__What you need to do__: Please make sure what you return matches the listing below exactly, minus its pictures.
(Information shown)
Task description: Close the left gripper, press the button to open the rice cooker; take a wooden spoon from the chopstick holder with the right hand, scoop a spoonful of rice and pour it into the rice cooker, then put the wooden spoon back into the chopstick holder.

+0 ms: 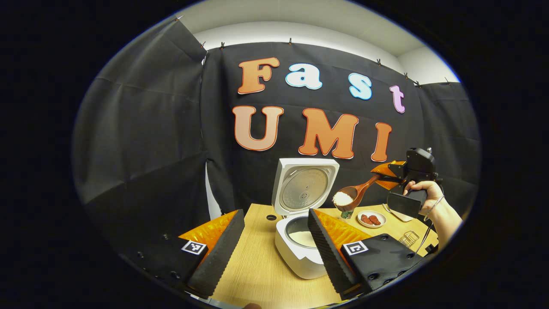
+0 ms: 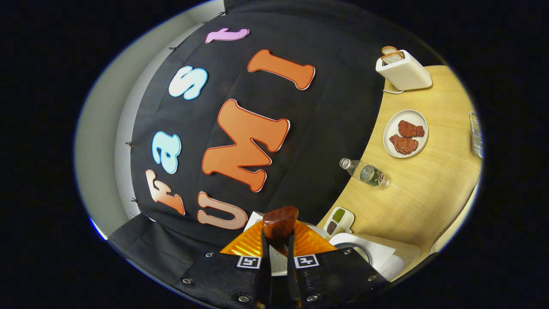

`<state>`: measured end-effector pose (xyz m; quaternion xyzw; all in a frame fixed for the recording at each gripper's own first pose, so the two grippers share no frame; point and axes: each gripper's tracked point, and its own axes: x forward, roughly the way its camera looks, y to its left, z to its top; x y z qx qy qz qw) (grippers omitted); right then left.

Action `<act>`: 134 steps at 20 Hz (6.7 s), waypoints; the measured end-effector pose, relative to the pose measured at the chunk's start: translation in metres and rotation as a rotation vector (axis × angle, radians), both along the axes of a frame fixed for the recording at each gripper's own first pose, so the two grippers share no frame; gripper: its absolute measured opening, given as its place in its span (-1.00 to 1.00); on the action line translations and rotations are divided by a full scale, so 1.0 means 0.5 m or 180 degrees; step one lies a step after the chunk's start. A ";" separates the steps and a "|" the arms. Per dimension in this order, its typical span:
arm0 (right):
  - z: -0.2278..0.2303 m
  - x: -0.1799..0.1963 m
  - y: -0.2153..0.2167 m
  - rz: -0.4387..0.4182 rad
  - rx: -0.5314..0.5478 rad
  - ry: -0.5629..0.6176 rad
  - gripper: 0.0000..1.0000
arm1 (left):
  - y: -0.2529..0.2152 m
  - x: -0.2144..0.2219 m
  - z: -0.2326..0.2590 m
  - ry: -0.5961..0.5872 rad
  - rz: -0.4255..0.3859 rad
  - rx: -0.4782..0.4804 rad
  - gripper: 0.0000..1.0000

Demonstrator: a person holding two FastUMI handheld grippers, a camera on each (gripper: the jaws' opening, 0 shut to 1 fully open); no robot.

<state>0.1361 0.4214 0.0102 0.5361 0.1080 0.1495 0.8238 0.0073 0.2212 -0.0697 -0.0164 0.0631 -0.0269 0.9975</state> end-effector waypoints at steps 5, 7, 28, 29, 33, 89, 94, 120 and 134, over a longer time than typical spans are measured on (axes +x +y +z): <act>-0.012 0.009 0.004 -0.0070 -0.0573 -0.0177 -0.72 | 0.010 0.008 -0.005 0.0022 0.0013 0.0024 1.00; -0.012 0.013 0.010 -0.0048 -0.0621 -0.0214 -0.72 | 0.012 0.014 -0.007 0.0032 0.0015 0.0034 1.00; 0.001 -0.001 0.066 0.0067 -0.1344 -0.0701 -0.72 | 0.010 0.032 -0.012 0.0060 -0.0023 0.0034 1.00; 0.002 -0.002 0.069 0.0073 -0.1400 -0.0731 -0.72 | 0.013 0.036 -0.014 0.0070 -0.0011 0.0033 1.00; 0.002 -0.010 0.084 0.0104 -0.1644 -0.0859 -0.72 | 0.014 0.035 -0.017 0.0087 0.0000 -0.0011 1.00; -0.125 -0.138 -0.658 -0.1020 -0.2085 -0.0492 -0.72 | -0.132 0.031 0.030 -0.0106 0.0078 0.0094 1.00; -0.240 -0.101 -0.700 -0.1033 -0.1944 -0.0236 -0.72 | -0.159 0.021 0.030 -0.0101 0.0095 0.0142 1.00; -0.447 -0.081 -0.762 -0.0917 -0.1765 0.0730 0.82 | -0.190 0.029 0.038 -0.0058 0.0329 0.0033 1.00; -0.255 -0.163 -0.780 -0.0934 -0.2798 0.0150 0.90 | -0.224 0.381 0.272 -0.0325 0.0341 -0.0088 1.00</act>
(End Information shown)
__Answer below__:
Task description: Close the left gripper, press the button to open the rice cooker; take a wooden spoon from the chopstick holder with the right hand, scoop a spoonful of rice and pour it into the rice cooker, then put the wooden spoon back into the chopstick holder.

+0 ms: 
+0 ms: 

`<state>`: measured end-effector pose (xyz m; quaternion xyzw; all in a frame fixed for the recording at each gripper's own first pose, so the two grippers share no frame; point and axes: each gripper's tracked point, and its own axes: x forward, roughly the way its camera looks, y to its left, z to its top; x y z qx qy qz qw) (grippers omitted); right then left.

Action `<act>`: 134 steps at 20 Hz (6.7 s), waypoints; the measured end-effector pose, relative to the pose measured at the chunk's start: translation in metres and rotation as a rotation vector (axis × angle, radians), both along the axes of a frame fixed for the recording at each gripper's own first pose, so the two grippers share no frame; gripper: its absolute measured opening, given as its place in its span (-1.00 to 1.00); on the action line translations and rotations are divided by a full scale, so 1.0 means 0.5 m or 180 degrees; step one lies a step after the chunk's start. A ";" separates the steps and a "|" the arms. Per dimension in this order, its typical span:
arm0 (right):
  - z: -0.2278..0.2303 m
  - x: -0.1799..0.1963 m
  - y: -0.2153..0.2167 m
  - rz: -0.4387..0.4182 rad
  - rx: -0.5314..0.5478 rad
  - ry: -0.5629..0.6176 rad
  - gripper: 0.0000..1.0000
arm1 (left):
  - y: -0.2529..0.2152 m
  - x: -0.2144..0.2219 m
  - z: -0.2326..0.2590 m
  - ry: -0.5961..0.5872 rad
  - rz: -0.4255..0.3859 rad
  - rx: -0.4782..0.4804 rad
  - gripper: 0.0000..1.0000

Demonstrator: a person holding two FastUMI handheld grippers, a camera on each (gripper: the jaws' opening, 0 shut to 1 fully open); no robot.

<state>0.1361 0.4214 0.0102 0.5361 0.1080 0.1495 0.8238 0.0073 0.2212 -0.0697 -0.0164 0.0631 -0.0269 0.9975</state> end-effector waypoints at steps 5, 7, 28, 29, 33, 89, 94, 120 and 134, over a longer time than typical spans are measured on (axes +x +y +z): <act>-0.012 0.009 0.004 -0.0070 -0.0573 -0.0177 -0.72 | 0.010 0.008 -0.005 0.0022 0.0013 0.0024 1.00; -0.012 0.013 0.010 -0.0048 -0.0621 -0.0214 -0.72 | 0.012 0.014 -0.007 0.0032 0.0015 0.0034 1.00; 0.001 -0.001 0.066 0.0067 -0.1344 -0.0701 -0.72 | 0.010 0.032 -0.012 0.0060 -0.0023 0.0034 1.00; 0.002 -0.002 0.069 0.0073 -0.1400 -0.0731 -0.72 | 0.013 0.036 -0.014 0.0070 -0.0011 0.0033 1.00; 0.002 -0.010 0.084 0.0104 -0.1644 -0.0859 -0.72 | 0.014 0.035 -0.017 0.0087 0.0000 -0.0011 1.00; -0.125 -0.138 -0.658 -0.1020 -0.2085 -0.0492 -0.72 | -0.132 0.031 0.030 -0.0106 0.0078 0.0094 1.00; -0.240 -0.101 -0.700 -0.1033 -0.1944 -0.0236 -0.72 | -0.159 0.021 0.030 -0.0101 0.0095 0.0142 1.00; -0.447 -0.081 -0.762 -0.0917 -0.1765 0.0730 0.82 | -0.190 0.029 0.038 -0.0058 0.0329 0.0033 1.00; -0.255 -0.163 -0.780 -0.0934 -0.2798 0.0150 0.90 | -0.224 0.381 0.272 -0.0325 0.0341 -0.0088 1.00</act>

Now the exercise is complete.